"Je n'ai eu que 30 minutes pour rassembler le plus d'affaires possibles, avant qu'ils les détruisent avec ma maison. Ils nous ont pris par surprise et je ne sais même pas où aller maintenant", a expliqué à l'AFP en pleurs Victoria Ajah, une mère de famille de 50 ans en face des ruines de sa maison dans ce quartier d'environ 10.000 habitants.
Au cours de la matinée, les habitants se sont précipités dans leurs maisons pour récupérer matelas, vêtements et ustensiles de cuisine, avant de quitter les lieux.
Dans ce climat tendu, des hommes non-identifiés s'apparentant à des agents de sécurité ont ordonné aux journalistes présents sur place de quitter les lieux, avant de les menacer ouvertement, ont constaté trois journalistes de l'AFP.
Au cours des derniers mois, les autorités nigérianes ont entrepris plusieurs opérations d'expulsion et de démolition dans plusieurs quartiers précaires de Lagos.
"Une famille puissante qui a des liens avec l'Etat de Lagos veut prendre ces terres (en référence au quartier d'Otumara). Je ne sais pas dans quel but", a indiqué à l'AFP Megan Chapman, co-directrice de l'ONG Justice and Empowerment Initiatives qui aide les communautés de Lagos à défendre leurs droits.

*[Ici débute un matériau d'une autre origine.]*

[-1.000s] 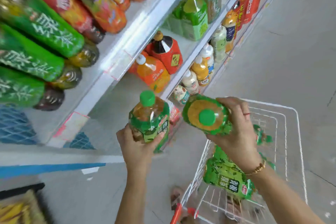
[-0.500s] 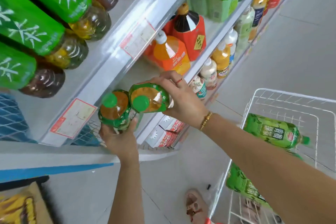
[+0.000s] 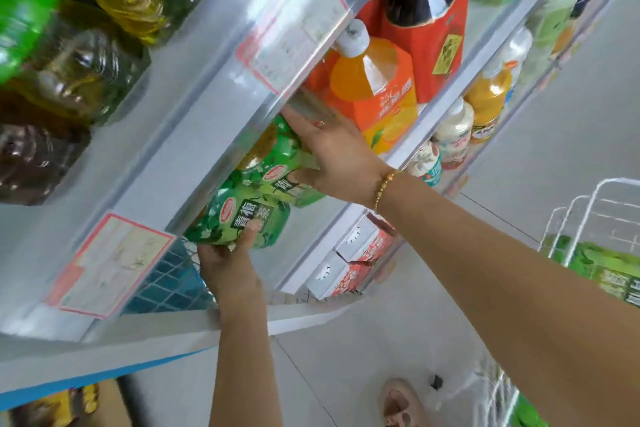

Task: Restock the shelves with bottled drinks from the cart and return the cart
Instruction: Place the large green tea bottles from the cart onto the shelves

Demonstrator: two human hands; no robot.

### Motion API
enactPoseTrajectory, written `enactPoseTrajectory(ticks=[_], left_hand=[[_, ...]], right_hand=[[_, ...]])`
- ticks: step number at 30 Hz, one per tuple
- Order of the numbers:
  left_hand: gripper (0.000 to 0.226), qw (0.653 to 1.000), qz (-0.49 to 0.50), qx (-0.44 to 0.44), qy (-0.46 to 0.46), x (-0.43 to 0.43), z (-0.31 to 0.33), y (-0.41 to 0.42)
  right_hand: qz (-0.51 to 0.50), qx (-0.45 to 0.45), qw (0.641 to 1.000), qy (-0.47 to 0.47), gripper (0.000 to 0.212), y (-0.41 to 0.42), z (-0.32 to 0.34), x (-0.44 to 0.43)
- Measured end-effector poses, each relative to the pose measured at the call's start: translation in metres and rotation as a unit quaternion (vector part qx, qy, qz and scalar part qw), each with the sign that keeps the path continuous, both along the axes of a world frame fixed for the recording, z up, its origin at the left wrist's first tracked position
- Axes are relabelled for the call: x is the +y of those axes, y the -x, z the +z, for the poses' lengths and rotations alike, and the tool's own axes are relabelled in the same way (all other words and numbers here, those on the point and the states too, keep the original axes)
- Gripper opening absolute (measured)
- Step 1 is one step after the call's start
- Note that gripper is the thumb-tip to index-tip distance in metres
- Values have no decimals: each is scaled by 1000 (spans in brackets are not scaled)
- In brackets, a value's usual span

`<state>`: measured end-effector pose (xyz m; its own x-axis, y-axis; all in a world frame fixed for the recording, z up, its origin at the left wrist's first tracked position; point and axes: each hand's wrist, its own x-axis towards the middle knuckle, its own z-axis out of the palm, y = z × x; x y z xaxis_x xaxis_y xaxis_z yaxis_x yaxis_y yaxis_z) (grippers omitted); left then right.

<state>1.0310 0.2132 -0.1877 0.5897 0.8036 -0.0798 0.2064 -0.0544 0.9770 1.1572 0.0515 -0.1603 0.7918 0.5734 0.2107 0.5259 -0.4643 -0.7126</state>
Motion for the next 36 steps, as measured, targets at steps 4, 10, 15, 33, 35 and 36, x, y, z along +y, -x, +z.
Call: enactPoseTrajectory(ticks=[4, 10, 15, 33, 35, 36], left_hand=[[55, 1000, 17, 12, 23, 1, 0, -11], [42, 999, 44, 6, 26, -1, -3, -21], [46, 995, 57, -9, 78, -4, -10, -26], [66, 989, 74, -16, 128, 31, -17, -102], [62, 990, 71, -16, 124, 30, -19, -102], [61, 990, 69, -17, 123, 29, -18, -102]], right_hand=[[-115, -13, 991, -74, 66, 19, -26, 4], [-120, -186, 975, -18, 69, 56, -62, 5], [-90, -92, 990, 62, 73, 59, -55, 12], [-18, 108, 994, 30, 73, -22, -82, 57], [-23, 113, 991, 62, 73, -29, -82, 57], [-25, 102, 991, 84, 74, -31, -81, 57]])
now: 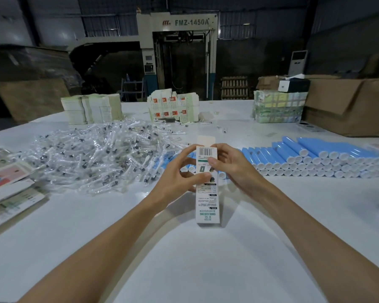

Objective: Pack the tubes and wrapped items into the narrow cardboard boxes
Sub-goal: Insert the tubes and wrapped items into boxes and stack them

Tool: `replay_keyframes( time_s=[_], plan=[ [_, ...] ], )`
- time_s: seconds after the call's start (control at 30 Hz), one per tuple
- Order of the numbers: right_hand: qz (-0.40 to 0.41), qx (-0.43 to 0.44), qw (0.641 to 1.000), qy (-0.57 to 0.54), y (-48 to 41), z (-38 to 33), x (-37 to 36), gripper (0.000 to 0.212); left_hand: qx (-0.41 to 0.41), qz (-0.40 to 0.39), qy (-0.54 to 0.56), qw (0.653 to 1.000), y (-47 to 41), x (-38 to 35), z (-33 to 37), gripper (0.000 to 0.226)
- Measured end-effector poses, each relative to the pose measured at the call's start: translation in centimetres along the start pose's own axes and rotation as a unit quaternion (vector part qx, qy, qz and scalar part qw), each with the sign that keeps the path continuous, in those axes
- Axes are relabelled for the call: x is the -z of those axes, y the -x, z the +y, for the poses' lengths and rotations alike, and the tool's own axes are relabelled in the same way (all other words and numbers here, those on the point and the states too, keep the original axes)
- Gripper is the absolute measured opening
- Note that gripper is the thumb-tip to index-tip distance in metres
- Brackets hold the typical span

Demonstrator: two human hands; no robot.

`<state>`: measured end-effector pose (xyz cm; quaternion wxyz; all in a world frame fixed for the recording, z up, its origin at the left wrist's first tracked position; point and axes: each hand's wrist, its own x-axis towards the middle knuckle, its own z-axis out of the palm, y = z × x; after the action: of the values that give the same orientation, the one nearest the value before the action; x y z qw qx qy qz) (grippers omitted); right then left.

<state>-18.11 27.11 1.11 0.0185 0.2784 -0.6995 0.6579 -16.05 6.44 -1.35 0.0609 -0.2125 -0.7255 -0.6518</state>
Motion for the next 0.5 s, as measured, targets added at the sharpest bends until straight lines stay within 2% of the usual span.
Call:
replay_keyframes(
  time_s=[0.17,0.27,0.37,0.5],
  plan=[
    [-0.011,-0.010,0.999,0.038,0.0,-0.4,0.2,0.023,-0.014,-0.022,-0.013,1.000,0.1,0.2,0.3,0.065],
    [0.045,-0.021,0.999,0.006,-0.1,-0.3,0.4,0.025,-0.002,-0.037,-0.012,0.999,0.1,0.2,0.2,0.070],
    [0.108,-0.030,0.993,-0.034,-0.4,0.0,0.8,0.019,-0.002,-0.066,-0.011,0.998,0.2,0.0,0.3,0.069],
    [0.084,0.002,0.996,0.029,-0.4,-0.1,1.5,0.013,0.008,-0.077,-0.007,0.997,0.2,-0.1,0.4,0.069]
  ],
)
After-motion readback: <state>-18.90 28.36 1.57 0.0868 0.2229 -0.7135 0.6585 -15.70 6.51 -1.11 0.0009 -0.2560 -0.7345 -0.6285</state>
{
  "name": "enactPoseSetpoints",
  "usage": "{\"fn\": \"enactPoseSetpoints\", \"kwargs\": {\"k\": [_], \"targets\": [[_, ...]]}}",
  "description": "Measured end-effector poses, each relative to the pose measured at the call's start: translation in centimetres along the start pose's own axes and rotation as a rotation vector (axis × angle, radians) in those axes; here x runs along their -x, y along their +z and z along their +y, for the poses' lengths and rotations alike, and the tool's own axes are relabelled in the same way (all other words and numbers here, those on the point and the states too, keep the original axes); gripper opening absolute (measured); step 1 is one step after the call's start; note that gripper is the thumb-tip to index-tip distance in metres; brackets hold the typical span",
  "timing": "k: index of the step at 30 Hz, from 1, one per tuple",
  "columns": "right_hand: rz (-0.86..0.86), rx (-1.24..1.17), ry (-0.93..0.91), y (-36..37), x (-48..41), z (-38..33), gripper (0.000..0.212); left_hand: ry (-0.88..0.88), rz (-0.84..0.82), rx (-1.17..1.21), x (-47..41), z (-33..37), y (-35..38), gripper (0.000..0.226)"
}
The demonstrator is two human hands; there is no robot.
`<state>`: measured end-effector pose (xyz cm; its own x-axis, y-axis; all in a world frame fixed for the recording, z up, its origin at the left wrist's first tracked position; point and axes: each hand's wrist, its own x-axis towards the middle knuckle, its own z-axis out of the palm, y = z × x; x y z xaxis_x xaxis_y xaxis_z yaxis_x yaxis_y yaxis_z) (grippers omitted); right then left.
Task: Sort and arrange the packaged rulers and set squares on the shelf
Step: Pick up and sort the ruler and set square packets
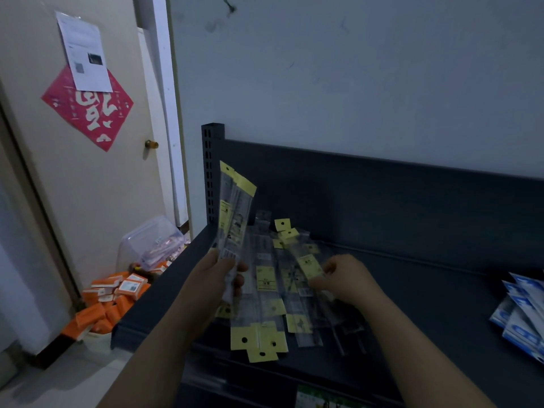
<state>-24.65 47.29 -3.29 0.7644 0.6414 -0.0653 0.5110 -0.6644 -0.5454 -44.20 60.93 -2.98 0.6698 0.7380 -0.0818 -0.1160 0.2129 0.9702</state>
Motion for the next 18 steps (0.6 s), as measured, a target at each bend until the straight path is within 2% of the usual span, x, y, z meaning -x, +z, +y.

Contactée par l'AFP, l'agence de rénovation urbaine de l'État de Lagos qui a ordonné la démolition n'a pas répondu dans l'immédiat.
Plusieurs quartiers menacés
La zone dans laquelle se trouve le quartier d'Otumara, situés dans le Mainland, la partie la plus pauvre de Lagos, est convoitée par les projets immobiliers en raison de sa proximité avec les îles plus riches, alors que la ville fait face à la surpopulation et à l'envolée des prix de l'immobilier.
"Cette destruction est une violation de la loi et du verdict rendu par la Haute cour de Lagos en 2017", a déclaré Mme Chapman.
En 2016, les habitants d'Otumara se sont associés avec une quinzaine d'autres communautés des environs pour porter plainte contre l'Etat de Lagos après plusieurs menaces d'expulsion.
En juin 2017, la Cour de Lagos a ordonné aux autorités de suspendre leur projet, reprochant l'absence de solution de relogement pour les populations concernées dans une décision de justice consultée par l'AFP.
"Les défendeurs sont par la présente (lettre) suspendus de toute nouvelle tentative d'expulsion forcée des requérants", a indiqué le juge Onigbanjo dans le document.
Elle a demandé à l'Etat de Lagos de mener des consultations avec les parties prenantes "sur la meilleure façon de reloger" les habitants avant de détruire leur quartier.
Pas de solution de relogement
Malgré cette décision judiciaire, l'État de Lagos a néanmoins choisi de détruire Otumara et d'autres quartiers populaires, sans informer les habitants de la date des démolitions.
"En 2021, ils ont indiqué vouloir réhabiliter le quartier, mais les habitants n'ont pas été intégrés aux discussions. Et début février 2024, il y a eu de nouvelles rumeurs de destruction. Les habitants ont manifesté et envoyé des lettres au gouverneur mais en vain", a déclaré Megan Chapman.
"Les gens n'ont nulle part où aller. La plupart sont nés et ont grandi là. D'autres sont arrivés à Lagos depuis des années pour vivre ici. Je ne sais pas ce que l'on va devenir", a confié Victoria Ajah.
En septembre 2024, plusieurs habitations des communautés d'Oko Baba Sawmill dans le quartier d'Ebute Metta et d'Aiyetoro, proches d'Otumara, ont également été démolies.
Plusieurs autres quartiers de la mégalopole de 20 millions d'habitants sont également menacés de destructions, dont le bidonville flottant de Makoko de près de 300.000 habitants, voisin d'Otumara.
Le logement reste un enjeu majeur à Lagos, tandis que la population continue de croître de 3.000 personnes par jour, et que les autorités peinent à répondre à la demande croissante de logements.